#### SOURCE DATA

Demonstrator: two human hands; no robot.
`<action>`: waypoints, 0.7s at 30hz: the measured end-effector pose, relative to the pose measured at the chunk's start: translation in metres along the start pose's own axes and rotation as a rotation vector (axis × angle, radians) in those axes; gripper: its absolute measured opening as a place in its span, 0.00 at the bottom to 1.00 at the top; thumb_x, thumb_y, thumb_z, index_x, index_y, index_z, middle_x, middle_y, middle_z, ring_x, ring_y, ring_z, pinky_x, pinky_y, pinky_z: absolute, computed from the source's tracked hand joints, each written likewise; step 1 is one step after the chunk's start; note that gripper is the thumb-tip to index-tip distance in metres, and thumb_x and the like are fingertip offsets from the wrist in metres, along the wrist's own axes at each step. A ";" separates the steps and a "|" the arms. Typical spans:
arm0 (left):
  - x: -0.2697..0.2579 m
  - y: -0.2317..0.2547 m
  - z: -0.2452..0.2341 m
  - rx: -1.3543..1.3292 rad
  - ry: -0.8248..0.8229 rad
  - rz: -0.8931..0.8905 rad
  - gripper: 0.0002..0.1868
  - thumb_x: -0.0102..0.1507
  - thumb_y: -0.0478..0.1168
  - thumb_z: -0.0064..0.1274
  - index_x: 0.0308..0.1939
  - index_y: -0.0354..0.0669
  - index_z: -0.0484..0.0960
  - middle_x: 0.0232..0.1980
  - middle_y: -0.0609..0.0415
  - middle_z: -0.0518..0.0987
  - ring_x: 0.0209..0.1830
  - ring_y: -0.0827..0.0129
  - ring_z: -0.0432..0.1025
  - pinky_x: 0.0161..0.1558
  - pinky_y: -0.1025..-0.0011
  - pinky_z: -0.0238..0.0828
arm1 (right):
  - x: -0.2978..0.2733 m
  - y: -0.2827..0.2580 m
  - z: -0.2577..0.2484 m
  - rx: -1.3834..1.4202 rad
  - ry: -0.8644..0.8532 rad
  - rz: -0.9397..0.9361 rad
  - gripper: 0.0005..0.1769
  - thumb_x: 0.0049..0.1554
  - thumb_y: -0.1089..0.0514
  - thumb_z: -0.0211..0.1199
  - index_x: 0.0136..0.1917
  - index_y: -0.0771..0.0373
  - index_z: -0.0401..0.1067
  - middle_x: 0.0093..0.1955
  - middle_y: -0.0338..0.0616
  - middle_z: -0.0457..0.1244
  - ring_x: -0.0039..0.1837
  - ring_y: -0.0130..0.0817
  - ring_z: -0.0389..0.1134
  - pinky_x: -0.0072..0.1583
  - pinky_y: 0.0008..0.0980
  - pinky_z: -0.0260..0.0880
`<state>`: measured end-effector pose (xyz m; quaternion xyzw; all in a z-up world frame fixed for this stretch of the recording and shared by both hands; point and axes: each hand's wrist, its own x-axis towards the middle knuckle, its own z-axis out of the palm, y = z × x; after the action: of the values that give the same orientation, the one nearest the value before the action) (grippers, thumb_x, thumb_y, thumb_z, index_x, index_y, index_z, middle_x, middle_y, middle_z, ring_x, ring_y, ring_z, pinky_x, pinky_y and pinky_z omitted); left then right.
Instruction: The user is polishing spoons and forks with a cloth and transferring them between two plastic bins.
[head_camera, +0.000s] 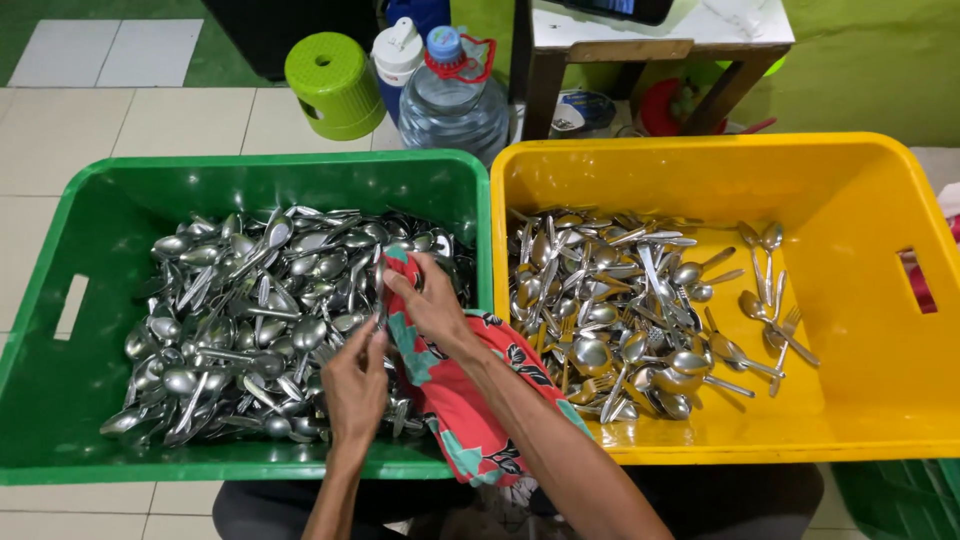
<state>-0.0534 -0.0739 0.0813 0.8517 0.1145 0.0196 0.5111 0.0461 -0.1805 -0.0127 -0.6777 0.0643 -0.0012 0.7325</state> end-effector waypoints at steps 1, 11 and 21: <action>0.007 -0.016 0.002 0.002 -0.005 0.004 0.17 0.71 0.34 0.45 0.63 0.34 0.79 0.33 0.40 0.85 0.21 0.70 0.65 0.31 0.71 0.66 | -0.002 -0.018 -0.004 0.002 0.006 -0.001 0.26 0.55 0.48 0.70 0.63 0.59 0.72 0.53 0.53 0.70 0.59 0.44 0.71 0.61 0.45 0.70; 0.057 -0.032 -0.001 -0.195 -0.099 0.067 0.27 0.71 0.59 0.37 0.54 0.37 0.73 0.51 0.36 0.73 0.54 0.49 0.65 0.61 0.51 0.58 | -0.014 -0.034 -0.004 0.469 -0.177 0.215 0.11 0.56 0.51 0.73 0.48 0.57 0.78 0.39 0.34 0.69 0.45 0.22 0.70 0.53 0.24 0.70; 0.067 0.017 0.020 -0.569 -0.026 -0.101 0.33 0.70 0.59 0.33 0.65 0.38 0.70 0.63 0.37 0.71 0.63 0.51 0.63 0.67 0.52 0.57 | -0.021 -0.030 0.005 -0.369 0.134 -0.483 0.16 0.67 0.56 0.53 0.66 0.59 0.68 0.49 0.52 0.60 0.54 0.58 0.68 0.57 0.46 0.70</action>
<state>0.0180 -0.0842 0.0807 0.6676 0.1401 0.0147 0.7310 0.0285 -0.1767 0.0194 -0.7934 -0.0514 -0.2082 0.5696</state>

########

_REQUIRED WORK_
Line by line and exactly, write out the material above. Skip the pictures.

_THE ANSWER_
Demonstrator: two human hands; no robot.
`<action>`: waypoints, 0.7s at 30hz: the measured end-effector pose, relative to the pose measured at the chunk's start: translation in metres along the start pose's own axes and rotation as a rotation vector (axis × angle, radians) in those axes; gripper: its absolute measured opening as a place in its span, 0.00 at the bottom to 1.00 at the top; thumb_x, thumb_y, thumb_z, index_x, index_y, index_z, middle_x, middle_y, middle_z, ring_x, ring_y, ring_z, pinky_x, pinky_y, pinky_z: absolute, computed from the source's tracked hand joints, each written likewise; step 1 is one step after the chunk's start; note that gripper is the thumb-tip to index-tip distance in metres, and thumb_x and the like are fingertip offsets from the wrist in metres, along the wrist's own axes at each step. A ";" separates the steps and a "|" the arms. Typical spans:
arm0 (left):
  - x: -0.2697..0.2579 m
  - y: -0.2317..0.2547 m
  - z: -0.2452..0.2341 m
  - rx: -1.3543..1.3292 rad
  - ry: -0.8248..0.8229 rad
  - rz: -0.8931..0.8905 rad
  - gripper: 0.0002..0.1868
  - thumb_x: -0.0102..0.1507
  - thumb_y: -0.0478..0.1168
  - thumb_z: -0.0064..0.1274
  - index_x: 0.0308..0.1939
  - index_y: -0.0354..0.0669
  - index_z: -0.0484..0.0960
  - middle_x: 0.0232..0.1980
  - middle_y: -0.0609..0.0415
  - middle_z: -0.0518..0.0987
  - ring_x: 0.0209..0.1830
  - ring_y: -0.0827..0.0129
  - ring_z: -0.0432..0.1025
  - pinky_x: 0.0161..0.1558
  - pinky_y: -0.1025..-0.0011
  - pinky_z: -0.0238..0.0828
arm1 (right):
  - x: -0.2978..0.2733 m
  - y: -0.2827..0.2580 m
  - z: -0.2577..0.2484 m
  - rx: -1.3834..1.4202 rad
  - ry: -0.8644..0.8532 rad
  - rz: -0.9397..0.9361 rad
  - gripper: 0.0005..0.1769
  - thumb_x: 0.0049..0.1554
  - thumb_y: -0.1089..0.0514
  - thumb_z: -0.0211..0.1199
  - index_x: 0.0136..0.1917
  - index_y: -0.0771..0.0373
  - index_z: -0.0401..0.1067
  - middle_x: 0.0093..0.1955
  - middle_y: -0.0338..0.0616
  - middle_z: -0.0457..0.1244
  - ring_x: -0.0039..0.1837
  - ring_y: -0.0130..0.0817
  - ring_z: -0.0389..0.1134
  - pinky_x: -0.0072..0.1583
  - pinky_y: 0.0008..0.0980
  - pinky_z: -0.0260..0.0880
`<state>`: measured end-effector pose (xyz m; quaternion xyzw; all in a z-up world frame fixed for this stretch of the recording and shared by both hands; point and axes: each hand's wrist, its own x-axis towards the middle knuckle, its own z-axis out of the palm, y = z × x; after the action: of the values that give the same orientation, the one nearest the value before the action) (grippers, thumb_x, thumb_y, thumb_z, index_x, index_y, index_z, middle_x, middle_y, middle_z, ring_x, ring_y, ring_z, pinky_x, pinky_y and pinky_z omitted); left then right.
Instruction: The user is polishing spoons and forks with a cloth and transferring them between two plastic bins.
[head_camera, +0.000s] 
<state>-0.0534 -0.0739 0.0813 0.8517 0.1145 0.0196 0.5111 0.0461 -0.1805 -0.0127 -0.6777 0.0643 -0.0012 0.7325</state> end-effector waypoints at steps 1, 11 and 21: <action>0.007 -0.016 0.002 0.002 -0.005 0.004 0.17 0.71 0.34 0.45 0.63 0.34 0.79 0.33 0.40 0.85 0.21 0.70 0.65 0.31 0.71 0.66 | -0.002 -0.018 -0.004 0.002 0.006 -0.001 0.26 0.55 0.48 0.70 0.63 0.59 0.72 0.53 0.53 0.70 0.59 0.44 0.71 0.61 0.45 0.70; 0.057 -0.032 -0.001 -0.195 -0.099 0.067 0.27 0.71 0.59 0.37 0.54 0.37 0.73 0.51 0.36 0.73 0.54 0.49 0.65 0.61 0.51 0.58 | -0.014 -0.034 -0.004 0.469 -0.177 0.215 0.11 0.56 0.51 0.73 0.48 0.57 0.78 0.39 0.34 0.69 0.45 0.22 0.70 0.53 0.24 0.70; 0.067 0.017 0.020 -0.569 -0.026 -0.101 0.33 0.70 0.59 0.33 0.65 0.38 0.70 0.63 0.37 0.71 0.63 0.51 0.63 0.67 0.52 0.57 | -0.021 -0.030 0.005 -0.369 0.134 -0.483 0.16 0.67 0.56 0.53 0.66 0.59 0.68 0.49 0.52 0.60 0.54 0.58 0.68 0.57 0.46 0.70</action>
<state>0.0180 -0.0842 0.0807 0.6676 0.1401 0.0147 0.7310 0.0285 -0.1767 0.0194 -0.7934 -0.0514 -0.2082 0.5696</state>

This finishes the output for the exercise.